After Sunlight FOIA, comprehensive data indexes arrive on Data.gov

by Matt Rumsey, John Wonderlich and Sean Vitka

policy

Mar 2, 2015 1:32 pm

Over a year ago, in December 2013, the Sunlight Foundation started down a path in search of agencies’ internal indexes of their data holdings, also known as “enterprise data inventories.” The FOIA we drew up was issued in concert with continued advocacy efforts aimed to encourage faithful development of these inventories as well as their public release. Both are critical elements of good data practices, which may be why one of the most data-forward agencies, the Department of Transportation was the only agency to proactively release its index before our FOIA request was resolved.

It’s been a long road, but at the beginning of February we learned that the Office of Management and Budget (OMB) had decided to comply. This marked a high point in a years long process for the Sunlight Foundation.

We hope that OMB and the agencies decide to continue releasing these indexes publicly as they develop, which, if done soon, would make the United States the first government to proactively release such indexes.

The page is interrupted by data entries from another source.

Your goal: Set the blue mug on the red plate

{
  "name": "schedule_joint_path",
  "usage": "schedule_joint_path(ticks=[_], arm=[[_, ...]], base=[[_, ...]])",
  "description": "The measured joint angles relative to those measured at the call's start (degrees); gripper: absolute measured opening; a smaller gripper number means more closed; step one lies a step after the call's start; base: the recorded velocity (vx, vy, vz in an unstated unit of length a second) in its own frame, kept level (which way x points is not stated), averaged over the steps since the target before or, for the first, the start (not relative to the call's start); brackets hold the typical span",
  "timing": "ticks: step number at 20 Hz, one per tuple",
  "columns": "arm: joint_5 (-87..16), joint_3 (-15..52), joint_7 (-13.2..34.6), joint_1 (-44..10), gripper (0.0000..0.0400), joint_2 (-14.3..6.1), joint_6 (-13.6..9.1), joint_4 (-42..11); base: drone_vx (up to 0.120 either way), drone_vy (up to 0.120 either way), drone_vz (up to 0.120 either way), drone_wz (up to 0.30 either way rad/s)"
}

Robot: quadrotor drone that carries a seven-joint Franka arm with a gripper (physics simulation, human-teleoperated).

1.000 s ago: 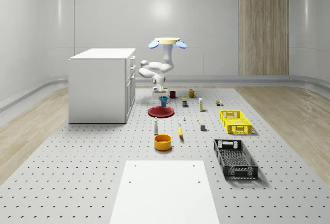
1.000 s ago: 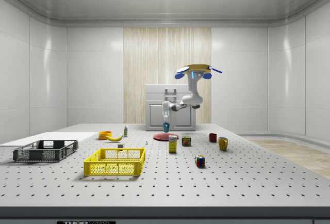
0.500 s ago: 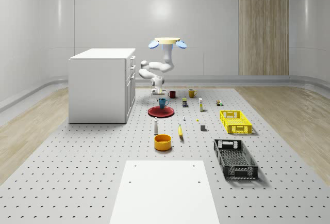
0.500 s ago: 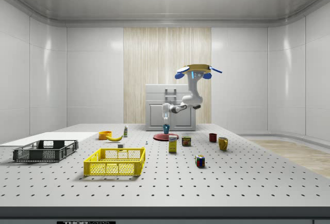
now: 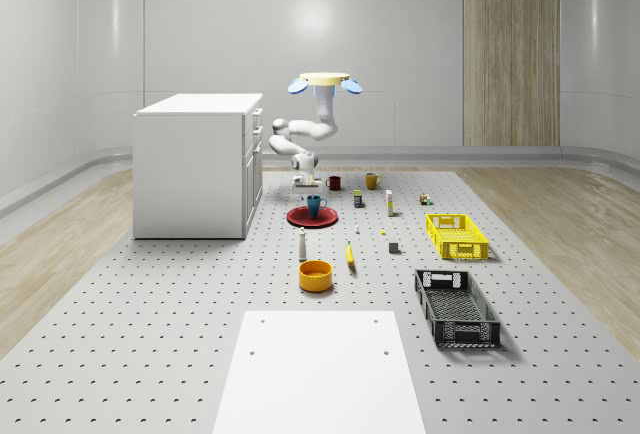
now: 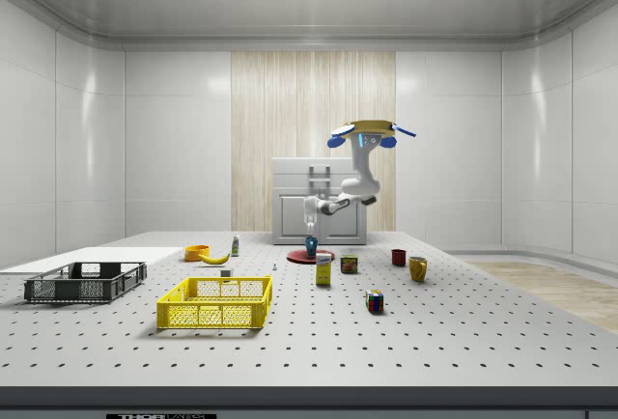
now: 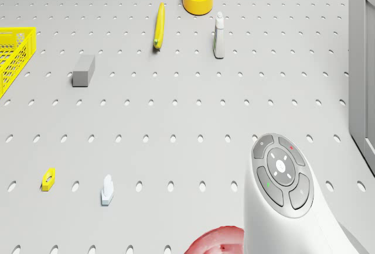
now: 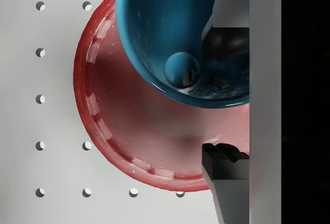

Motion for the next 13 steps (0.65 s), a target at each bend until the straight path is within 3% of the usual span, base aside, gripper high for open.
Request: schedule_joint_path(ticks=[2,5,13], arm=[[0.43,0.5,-0.06,0.21,0.0327,-0.04,-0.27,-0.26],[1.76,1.99,-0.17,0.74,0.0366,-0.2,-1.02,-0.99],[4.03,4.53,-0.32,1.54,0.0395,-0.45,-2.21,-2.11]], base=[[0.0,0.0,0.0,0.0],[0.0,0.0,0.0,0.0],[0.0,0.0,0.0,0.0]])
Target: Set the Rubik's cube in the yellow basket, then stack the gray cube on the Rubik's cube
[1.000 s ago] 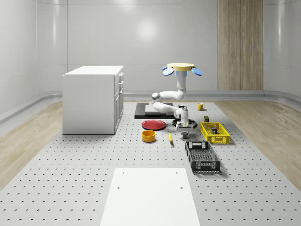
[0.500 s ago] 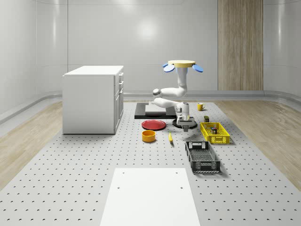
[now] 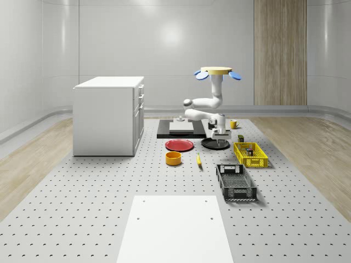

This represents an important first in government open data efforts, rooted in the principle that the public, and Congress, needs more than access to the data the government deigns to publish — it needs to know what information the government knows it knows, what information the government isn’t releasing and to what extent the government is prioritizing assessment of its data assets and publishing them.

Data primer

For those that want to dive into the data – something we enthusiastically encourage – we wanted to provide a very brief primer. First, these files (so far) are showing up in JSON, a format that is geared toward computer programmers. They will open in your browser like any text file, but the code may well be disorienting for those not used to the format. Some of us use a tool called JSON Formatter, which should help break it all up so that it’s more understandable. Similar tools should be available, no matter your browser of choice.

The second tool we use is a quick web application — created by former Sunlighter Eric Mill — where you can copy and paste the JSON files, which in turn will create a spreadsheet that you can download. (A CSV file which opens perfectly in, for instance, Microsoft Excel). Note, however, that because this tool operates within your browser, it won’t work with particularly large JSONs (like the Environmental Protection Agency’s). On the other side, you’ll be able to explore this information like any data in a spreadsheet.

What we’re seeing so far

Even a brief look at the new information revealed via this new release allowed us to identify several datasets that are currently not public but could be of great value to journalists, researchers and interested citizens. The best place to start a search for the EDIs is on Data.gov.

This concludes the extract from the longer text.